Caindo na Braquiária

Merecemos mais respeito

Alexandre Zadra

Será que, além de mim, alguém já reparou no decrépito desenho da placa do DNIT que representa um bovino indicando "Perigo, gado na pista". Aquilo define o quê? Uma vaca? Um boi? Que raça é?

Analisando fenotipicamente o espécime aludido, podemos concluir que o néscio desenhista criador da figura entende de bovinos tanto quanto eu de engenharia de estradas, pois além de o bovídeo ali expresso ter proporções corporais totalmente díspares do modelo de bovino produtivo ideal, o mesmo apresenta ainda problemas sérios de aprumos posteriores, com angulosidade extrema de jarrete, podendo comprometer a locomoção. Sem citar, ainda que ele fecha na primeira costela, representando uma limitação e tanto para uma satisfatória condição cardiorrespiratória.

Qual será a instituição que representa a cadeia de carne bovina junto ao leniente governo atual? Seria o CNPC? A SRB?

Depois de sermos consagrados como o maior exportador de carne mundial e vermos dia a dia o consumo de proteína vermelha aumentar, resultado primeiro do aumento dos salários da classe C, podemos, no campo, comemorar os resultados no preço pago ao produtor. No entanto, nas grandes cidades, continuamos nos deparando com muitos urbanoides que pouco sabem como se produz nossa "carne vegetariana", como costumo chamar o boi brasileiro criado e engordado no pasto ou com subprodutos da agricultura.

É louvável a propaganda que vem sendo maciçamente veiculada pelo Friboi, o maior processador de carne do mundo, mas o setor não pode depender dessa campanha para incrementar ainda mais suas vendas, pois devemos lembrar que tal ação vem destacando qualidade no processo, o que já é um grande ganho, alijando inúmeros abatedouros ilegais e de fundo de quintal do mercado e, por sua vez, valorizando a carne oficialmente inspecionada.
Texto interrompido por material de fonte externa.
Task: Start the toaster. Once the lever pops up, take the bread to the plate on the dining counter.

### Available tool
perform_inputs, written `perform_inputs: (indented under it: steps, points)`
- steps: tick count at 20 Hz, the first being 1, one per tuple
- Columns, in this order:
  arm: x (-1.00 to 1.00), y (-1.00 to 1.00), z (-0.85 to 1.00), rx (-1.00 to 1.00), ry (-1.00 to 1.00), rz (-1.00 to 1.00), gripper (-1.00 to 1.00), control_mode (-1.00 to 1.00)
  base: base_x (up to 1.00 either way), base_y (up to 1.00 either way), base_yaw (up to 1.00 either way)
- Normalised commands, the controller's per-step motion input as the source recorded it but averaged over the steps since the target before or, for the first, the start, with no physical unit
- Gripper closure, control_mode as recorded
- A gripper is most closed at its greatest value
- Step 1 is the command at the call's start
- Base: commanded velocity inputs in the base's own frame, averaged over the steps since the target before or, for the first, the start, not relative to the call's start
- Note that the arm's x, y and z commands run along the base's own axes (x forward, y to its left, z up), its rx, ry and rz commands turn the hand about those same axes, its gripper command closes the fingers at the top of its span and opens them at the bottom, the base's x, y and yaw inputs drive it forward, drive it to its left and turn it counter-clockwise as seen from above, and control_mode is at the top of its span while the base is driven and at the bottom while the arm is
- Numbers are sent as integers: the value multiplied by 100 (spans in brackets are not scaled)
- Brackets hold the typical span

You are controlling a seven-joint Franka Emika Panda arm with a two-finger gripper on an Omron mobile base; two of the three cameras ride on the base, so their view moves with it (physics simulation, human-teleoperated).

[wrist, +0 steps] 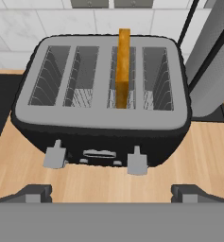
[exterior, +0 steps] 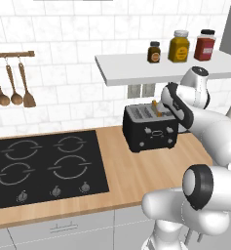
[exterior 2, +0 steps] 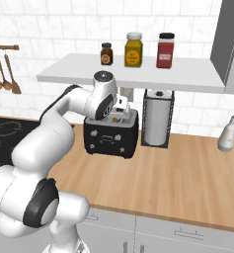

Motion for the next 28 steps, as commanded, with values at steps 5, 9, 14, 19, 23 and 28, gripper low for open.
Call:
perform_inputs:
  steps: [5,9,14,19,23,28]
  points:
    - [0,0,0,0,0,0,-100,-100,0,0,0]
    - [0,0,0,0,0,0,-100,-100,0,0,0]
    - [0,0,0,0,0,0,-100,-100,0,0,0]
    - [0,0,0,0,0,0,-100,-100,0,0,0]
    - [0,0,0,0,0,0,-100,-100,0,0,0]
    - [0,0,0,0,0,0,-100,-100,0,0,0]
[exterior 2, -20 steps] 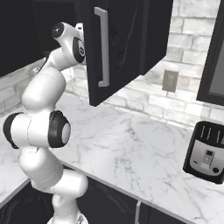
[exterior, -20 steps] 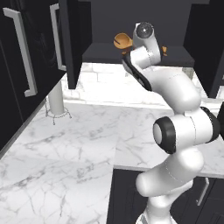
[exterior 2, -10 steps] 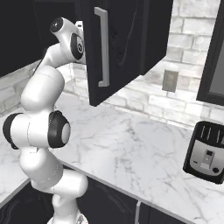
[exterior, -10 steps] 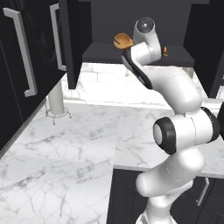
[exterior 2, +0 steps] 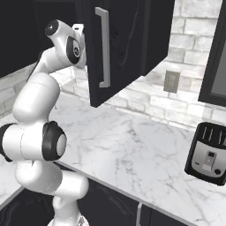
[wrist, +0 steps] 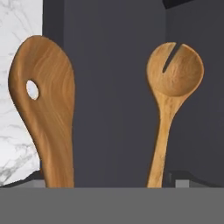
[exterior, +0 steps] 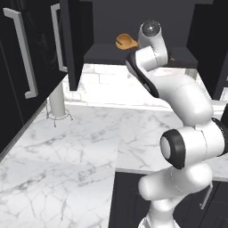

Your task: Organize the utensils by type. Pick up the wooden spoons from the counter and place them in the open cabinet. Then pick up the metallic utensils from the counter and place them in the open drawer.

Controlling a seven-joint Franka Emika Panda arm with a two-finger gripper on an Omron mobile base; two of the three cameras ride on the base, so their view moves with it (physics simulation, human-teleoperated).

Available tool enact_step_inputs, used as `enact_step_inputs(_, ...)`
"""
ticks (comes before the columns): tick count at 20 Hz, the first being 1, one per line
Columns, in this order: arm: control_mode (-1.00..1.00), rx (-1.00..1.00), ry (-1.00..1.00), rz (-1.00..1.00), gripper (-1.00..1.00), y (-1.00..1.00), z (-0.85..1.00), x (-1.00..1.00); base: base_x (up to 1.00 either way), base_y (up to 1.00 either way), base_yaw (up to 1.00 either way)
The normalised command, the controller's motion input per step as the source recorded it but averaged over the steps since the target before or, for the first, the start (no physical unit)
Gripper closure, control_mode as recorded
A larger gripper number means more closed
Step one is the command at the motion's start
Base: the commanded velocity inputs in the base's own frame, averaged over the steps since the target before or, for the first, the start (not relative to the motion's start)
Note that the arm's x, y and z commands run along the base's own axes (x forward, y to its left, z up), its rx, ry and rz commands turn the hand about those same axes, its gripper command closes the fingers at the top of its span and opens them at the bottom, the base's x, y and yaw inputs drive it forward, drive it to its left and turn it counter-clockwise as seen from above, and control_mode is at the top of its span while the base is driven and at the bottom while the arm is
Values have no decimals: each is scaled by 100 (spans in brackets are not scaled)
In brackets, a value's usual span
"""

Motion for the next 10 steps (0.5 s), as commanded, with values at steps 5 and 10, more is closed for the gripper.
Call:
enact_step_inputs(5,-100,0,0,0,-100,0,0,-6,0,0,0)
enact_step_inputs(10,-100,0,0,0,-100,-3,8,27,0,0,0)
Continuamos fazendo o dever de casa, implementando tecnologias que incrementam a produção na mesma área, produzindo muito mais por hectare que há dez anos. Nossa carne é mais macia, resultado da diminuição da idade de abate, além do aumento do uso do cruzamento da nossa fantástica matriz zebuína com as raças taurinas, dois aspectos que resultam na maior maciez da carne, característica buscada por dez entre dez consumidores de proteína vermelha.

Como todos do nosso meio têm consciência, somos mundialmente conhecidos por exportar proteína vermelha e não carne de qualidade e, logicamente, procurados por carne barata, atingindo a média de US$ 4.000 a tonelada da carne in natura, enquanto que países como Australia, Argentina, Uruguai e USA vendem carne de qualidade e enchem os bolsos com médias entre US$ 7.000 e US$ 9.000 por tonelada.
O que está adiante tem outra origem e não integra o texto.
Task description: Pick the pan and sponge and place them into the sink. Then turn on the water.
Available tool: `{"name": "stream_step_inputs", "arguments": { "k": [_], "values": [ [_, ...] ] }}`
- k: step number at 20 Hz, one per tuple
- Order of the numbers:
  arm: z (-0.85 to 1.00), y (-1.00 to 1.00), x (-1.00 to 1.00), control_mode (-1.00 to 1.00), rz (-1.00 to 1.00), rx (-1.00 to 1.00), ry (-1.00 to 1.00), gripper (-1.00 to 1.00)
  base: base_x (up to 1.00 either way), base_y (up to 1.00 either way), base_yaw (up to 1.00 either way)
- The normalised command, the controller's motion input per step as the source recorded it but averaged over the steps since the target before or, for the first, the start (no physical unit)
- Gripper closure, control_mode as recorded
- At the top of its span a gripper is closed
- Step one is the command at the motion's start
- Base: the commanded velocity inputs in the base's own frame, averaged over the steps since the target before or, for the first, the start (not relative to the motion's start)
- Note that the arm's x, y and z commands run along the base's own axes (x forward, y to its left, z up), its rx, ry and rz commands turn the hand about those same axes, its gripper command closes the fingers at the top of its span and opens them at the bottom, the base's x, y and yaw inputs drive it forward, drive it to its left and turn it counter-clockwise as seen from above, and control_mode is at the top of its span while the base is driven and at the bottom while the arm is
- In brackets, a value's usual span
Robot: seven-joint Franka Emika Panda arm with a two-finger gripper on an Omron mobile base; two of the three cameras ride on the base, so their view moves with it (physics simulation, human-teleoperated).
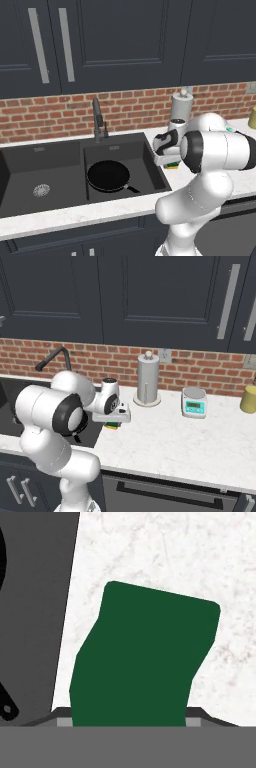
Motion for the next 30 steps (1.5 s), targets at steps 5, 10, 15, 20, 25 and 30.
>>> {"name": "stream_step_inputs", "arguments": {
  "k": [5,10,15,20,25,30],
  "values": [
    [0.13,0.0,-0.3,-1.0,0.0,0.0,-0.02,1.0,0.0,0.0,0.0],
    [0.15,0.0,-0.21,-1.0,0.0,0.0,0.0,1.0,0.0,0.0,0.0],
    [0.22,0.12,-0.05,-1.0,0.0,0.0,0.0,1.0,0.0,0.0,0.0],
    [0.46,0.09,0.0,-1.0,0.0,0.0,0.0,1.0,0.0,0.0,0.0],
    [0.36,0.21,0.0,-1.0,0.0,0.0,0.0,1.0,0.0,0.0,0.0],
    [0.12,0.44,0.0,-1.0,0.0,0.0,0.0,1.0,0.0,0.0,0.0]
  ]
}}
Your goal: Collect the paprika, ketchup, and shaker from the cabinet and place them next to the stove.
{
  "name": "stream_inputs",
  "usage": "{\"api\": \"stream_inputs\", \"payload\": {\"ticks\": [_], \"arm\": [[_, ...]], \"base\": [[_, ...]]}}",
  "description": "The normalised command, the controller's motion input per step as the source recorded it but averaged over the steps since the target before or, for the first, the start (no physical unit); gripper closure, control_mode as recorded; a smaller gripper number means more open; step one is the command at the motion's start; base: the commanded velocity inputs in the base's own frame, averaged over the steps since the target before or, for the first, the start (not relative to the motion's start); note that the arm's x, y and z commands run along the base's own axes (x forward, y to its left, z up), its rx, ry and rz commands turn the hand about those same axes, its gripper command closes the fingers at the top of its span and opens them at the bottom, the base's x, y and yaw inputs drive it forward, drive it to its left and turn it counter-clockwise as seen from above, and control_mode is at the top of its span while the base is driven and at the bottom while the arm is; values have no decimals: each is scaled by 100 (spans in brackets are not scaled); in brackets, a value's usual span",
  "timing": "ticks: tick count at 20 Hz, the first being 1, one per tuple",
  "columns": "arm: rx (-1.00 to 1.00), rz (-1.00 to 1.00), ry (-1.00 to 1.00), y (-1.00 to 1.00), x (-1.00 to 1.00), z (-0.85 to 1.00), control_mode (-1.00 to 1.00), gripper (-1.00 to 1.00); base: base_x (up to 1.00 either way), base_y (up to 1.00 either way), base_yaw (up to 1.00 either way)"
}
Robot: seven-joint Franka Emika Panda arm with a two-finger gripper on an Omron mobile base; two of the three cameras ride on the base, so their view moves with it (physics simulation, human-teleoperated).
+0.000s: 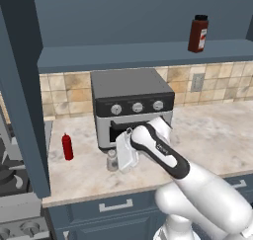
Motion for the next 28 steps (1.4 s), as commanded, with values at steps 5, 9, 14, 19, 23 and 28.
{"api": "stream_inputs", "payload": {"ticks": [5,9,14,19,23,28], "arm": [[-2,1,0,100,-23,-26,-100,100],[-1,-3,1,100,-1,-19,-100,100],[0,-1,2,79,18,-26,-100,100],[0,1,4,41,52,-20,-100,100],[0,6,11,14,58,0,-100,100],[0,9,11,7,48,-2,-100,100]], "base": [[0,0,0],[0,0,0],[0,0,0],[0,0,0],[0,0,0],[0,0,0]]}}
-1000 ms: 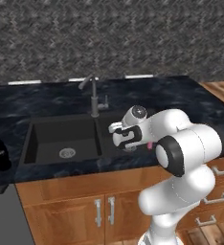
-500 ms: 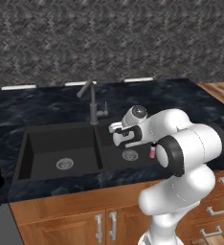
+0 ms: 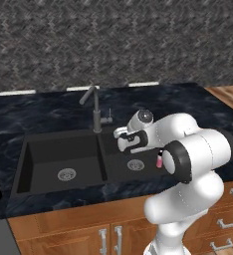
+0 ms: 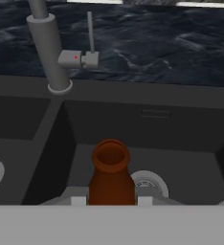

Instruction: Place the large bottle from the dining counter next to the other large bottle outside the sink, and place the small bottle from the dining counter next to the other small bottle inside the sink.

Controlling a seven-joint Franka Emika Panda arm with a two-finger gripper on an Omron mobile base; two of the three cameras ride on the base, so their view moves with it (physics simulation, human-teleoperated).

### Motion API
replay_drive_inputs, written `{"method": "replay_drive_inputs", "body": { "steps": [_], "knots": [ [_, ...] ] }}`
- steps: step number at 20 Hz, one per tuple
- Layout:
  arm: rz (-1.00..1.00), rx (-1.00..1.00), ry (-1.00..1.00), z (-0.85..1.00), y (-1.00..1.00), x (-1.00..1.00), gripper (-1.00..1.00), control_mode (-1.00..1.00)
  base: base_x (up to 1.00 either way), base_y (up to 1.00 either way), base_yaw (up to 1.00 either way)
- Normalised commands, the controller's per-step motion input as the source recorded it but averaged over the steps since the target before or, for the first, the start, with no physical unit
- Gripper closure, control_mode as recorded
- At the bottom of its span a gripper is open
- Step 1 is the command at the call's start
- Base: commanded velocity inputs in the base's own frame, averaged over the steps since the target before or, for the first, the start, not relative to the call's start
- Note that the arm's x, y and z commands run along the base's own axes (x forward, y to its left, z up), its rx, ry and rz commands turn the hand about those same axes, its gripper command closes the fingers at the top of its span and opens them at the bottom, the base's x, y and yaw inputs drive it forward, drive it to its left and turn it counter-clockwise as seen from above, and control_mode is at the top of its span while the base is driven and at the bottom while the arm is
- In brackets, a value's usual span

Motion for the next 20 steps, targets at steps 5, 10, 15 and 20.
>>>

O pecuarista produtor de bezerros, que está na ponta da cadeia fazendo o trabalho mais difícil, que conta com um patrimônio grande através de seu rebanho de matrizes, está enfim conseguindo bons preços nos bezerros, remunerando a terra e a manutenção das matrizes, sobrando ainda um caixa para a reforma de cercas, pastagens, curral e maquinários, sendo agora o momento de pagar as contas do passado e investir na fazenda, almejando o aumento da produção de animais na mesma área. Mas nada disso ocorrerá se tivermos um revés no mercado.
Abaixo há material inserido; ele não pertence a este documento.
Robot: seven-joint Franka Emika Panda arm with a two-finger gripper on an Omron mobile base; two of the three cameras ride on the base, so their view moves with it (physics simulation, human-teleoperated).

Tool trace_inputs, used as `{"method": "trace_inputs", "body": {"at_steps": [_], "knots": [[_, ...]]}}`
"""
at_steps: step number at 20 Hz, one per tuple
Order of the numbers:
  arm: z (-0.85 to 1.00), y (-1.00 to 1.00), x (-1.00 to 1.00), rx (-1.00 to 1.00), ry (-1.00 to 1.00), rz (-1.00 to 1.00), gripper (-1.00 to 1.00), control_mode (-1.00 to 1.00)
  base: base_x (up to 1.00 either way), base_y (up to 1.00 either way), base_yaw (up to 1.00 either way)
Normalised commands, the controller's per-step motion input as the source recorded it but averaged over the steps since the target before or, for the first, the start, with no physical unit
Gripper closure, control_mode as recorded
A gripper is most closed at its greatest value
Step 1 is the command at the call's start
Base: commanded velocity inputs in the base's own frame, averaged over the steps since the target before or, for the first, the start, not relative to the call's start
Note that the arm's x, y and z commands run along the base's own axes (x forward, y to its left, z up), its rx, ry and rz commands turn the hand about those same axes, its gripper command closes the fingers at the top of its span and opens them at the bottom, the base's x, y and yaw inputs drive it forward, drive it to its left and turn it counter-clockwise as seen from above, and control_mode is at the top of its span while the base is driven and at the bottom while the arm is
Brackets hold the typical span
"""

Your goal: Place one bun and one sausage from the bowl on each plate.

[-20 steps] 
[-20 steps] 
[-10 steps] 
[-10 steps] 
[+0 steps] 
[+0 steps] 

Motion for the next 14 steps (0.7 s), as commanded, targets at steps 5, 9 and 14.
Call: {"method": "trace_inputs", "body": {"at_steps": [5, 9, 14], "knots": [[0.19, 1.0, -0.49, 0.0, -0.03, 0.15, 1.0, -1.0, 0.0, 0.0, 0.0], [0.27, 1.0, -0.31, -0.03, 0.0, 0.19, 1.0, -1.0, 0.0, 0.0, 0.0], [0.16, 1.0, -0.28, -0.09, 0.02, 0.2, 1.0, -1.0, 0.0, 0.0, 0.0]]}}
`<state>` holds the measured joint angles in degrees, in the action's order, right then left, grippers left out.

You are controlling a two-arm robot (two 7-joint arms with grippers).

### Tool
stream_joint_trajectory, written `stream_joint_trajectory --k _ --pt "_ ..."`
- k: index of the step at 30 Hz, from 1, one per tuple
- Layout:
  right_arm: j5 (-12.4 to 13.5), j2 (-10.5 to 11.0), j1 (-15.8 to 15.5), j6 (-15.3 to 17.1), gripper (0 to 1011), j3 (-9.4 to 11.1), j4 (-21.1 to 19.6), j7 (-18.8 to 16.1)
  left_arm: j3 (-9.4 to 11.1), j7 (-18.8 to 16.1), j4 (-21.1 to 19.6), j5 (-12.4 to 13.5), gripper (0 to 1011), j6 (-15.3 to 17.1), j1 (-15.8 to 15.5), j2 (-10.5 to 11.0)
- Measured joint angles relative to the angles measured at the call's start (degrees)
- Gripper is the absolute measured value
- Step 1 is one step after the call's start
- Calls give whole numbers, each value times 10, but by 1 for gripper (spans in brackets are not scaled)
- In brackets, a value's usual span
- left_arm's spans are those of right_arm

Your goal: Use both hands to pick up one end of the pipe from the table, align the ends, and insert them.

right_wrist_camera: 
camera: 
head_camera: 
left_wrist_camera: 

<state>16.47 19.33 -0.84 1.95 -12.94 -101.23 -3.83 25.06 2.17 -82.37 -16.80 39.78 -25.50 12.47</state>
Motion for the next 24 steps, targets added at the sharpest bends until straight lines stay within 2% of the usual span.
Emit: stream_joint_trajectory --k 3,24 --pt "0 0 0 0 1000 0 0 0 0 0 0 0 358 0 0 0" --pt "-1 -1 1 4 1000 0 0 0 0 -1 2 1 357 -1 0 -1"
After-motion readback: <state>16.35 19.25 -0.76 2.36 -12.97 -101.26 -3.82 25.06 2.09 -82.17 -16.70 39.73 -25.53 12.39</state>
Portanto, já está na hora de falarmos grosso e fazermos uma campanha de marketing em prol da nossa carne natural, como já vimos na Argentina, que tem orgulho da sua produção de alta qualidade fundamentada na raça Angus. Dessa maneira, seremos respeitados e reconhecidos dentro e fora do país por produzirmos carne de qualidade, sendo parte importante da nossa balança comercial.